Nach 5 Tagen erreichten sie die Küste und zum ersten Mal sah sie das Meer. Sie war sofort fasziniert von diesem unendlich scheinenden Blau des Wassers, welches sich am Horizont mit dem Blau des Himmels zu vereinigen schien. Die Reise ging entlang der Küste durch verträumte kleine Fischerdörfer bis sie nach weiteren drei Tagen dann die Hafenstadt Dunston erreichten. In dem Hafen lagen neben unzähligen Fischerbooten auch mehrere größere Handelsschiffe und es herrschte ein reges Treiben ins um liegenden Straßen und Gassen. Selina war überwältigt von den vielen Eindrücken und kam aus dem Staunen kaum heraus. Doch der Weg führte sie wieder aus der Stadt hinaus und eine Steilküste hinauf, von der man einen herrlich Blick auf die Stadt und den Hafen hatte.
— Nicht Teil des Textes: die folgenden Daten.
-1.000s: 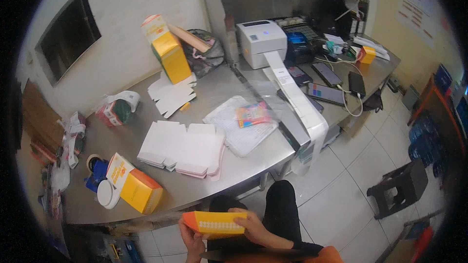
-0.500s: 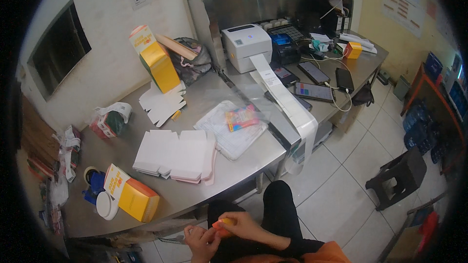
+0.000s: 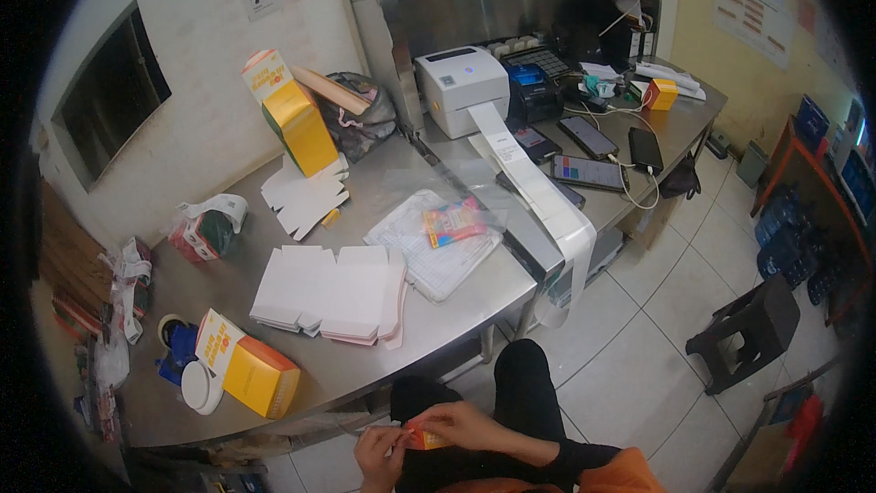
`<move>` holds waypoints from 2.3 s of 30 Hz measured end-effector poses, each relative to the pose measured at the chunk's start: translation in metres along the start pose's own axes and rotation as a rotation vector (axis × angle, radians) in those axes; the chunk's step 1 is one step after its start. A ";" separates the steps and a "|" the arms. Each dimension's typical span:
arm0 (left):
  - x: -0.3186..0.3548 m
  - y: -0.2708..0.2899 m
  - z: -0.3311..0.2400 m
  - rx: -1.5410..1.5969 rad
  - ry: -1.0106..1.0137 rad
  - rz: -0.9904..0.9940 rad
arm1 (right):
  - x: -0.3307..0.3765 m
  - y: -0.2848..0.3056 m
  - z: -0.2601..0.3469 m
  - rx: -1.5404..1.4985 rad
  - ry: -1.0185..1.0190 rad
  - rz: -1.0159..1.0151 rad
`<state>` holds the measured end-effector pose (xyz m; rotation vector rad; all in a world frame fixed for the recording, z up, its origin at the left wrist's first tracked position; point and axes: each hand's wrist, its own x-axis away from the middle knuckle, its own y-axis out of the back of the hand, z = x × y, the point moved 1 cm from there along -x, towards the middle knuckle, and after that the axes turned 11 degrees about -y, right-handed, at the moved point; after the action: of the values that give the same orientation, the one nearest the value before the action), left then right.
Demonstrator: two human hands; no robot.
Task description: The person assembles small cardboard boxes by folding flaps and tucking them into place. They handle multiple boxes one at a time, picking them from a stack, folding the sides, and placing the finished boxes back on the table.
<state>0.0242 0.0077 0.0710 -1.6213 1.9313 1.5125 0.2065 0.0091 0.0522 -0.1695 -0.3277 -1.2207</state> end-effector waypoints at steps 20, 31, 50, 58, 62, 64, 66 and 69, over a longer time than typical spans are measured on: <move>-0.003 -0.004 0.000 -0.014 0.007 0.046 | -0.003 0.001 -0.012 -0.113 -0.150 0.130; 0.009 0.009 -0.009 0.934 0.847 0.273 | 0.009 0.017 0.006 -0.038 0.080 0.391; -0.012 0.018 0.030 1.357 0.778 -0.711 | 0.023 0.025 0.015 0.301 0.382 -0.329; -0.037 0.024 -0.029 -0.225 0.069 0.638 | 0.022 0.020 0.014 0.823 0.489 -0.250; -0.037 0.004 -0.030 0.233 0.540 0.500 | 0.024 0.022 0.017 0.710 0.394 -0.266; -0.034 0.001 -0.024 0.341 0.541 0.348 | 0.025 0.027 0.017 0.694 0.388 -0.349; -0.030 0.001 -0.020 0.393 0.571 0.294 | 0.026 0.031 0.017 0.760 0.499 -0.502; -0.027 0.003 -0.014 0.434 0.652 0.347 | 0.021 0.031 0.013 0.634 0.455 -0.502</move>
<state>0.0383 0.0129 0.0975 -1.7618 2.7474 0.5712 0.2400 0.0050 0.0725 0.7688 -0.3509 -1.5398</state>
Aber vor allem auf das große, weite Meer, von welchem sie bereits jetzt schon tief beeindruckt war.
Ihre Kutsche hielt vor einem hochherrschaftlichen Anwesen in dem man eher einen Grafen als einen Geschäftsmann vermutet hätte. Ein Diener in einer vornehmen Livree öffnete die Tür „Miss Selina Linnard, nehme ich an?" Sie nickte nur und stieg aus der Kutsche aus. „Wenn sie mir bitte folgen wollen. Unser Herr ist in einer dringend Geschäftsangelegenheit unterwegs und wird erst zum Abendessen zurück sein. Sie haben also genug Zeit in Ruhe auszupacken, sich auszuruhen und sich vor dem Essen noch etwas frisch zu machen. Sie haben bestimmt eine anstrengende Reise hinter sich.  Betty zeigt ihnen ihre Zimmer und wird ihnen bei Auspacken helfen." „Das ist sehr freundlich.",murmelt Selina schüchtern und folgte der kleinen schwarzhaarigen Zofe, die sie freundlich anlächelte.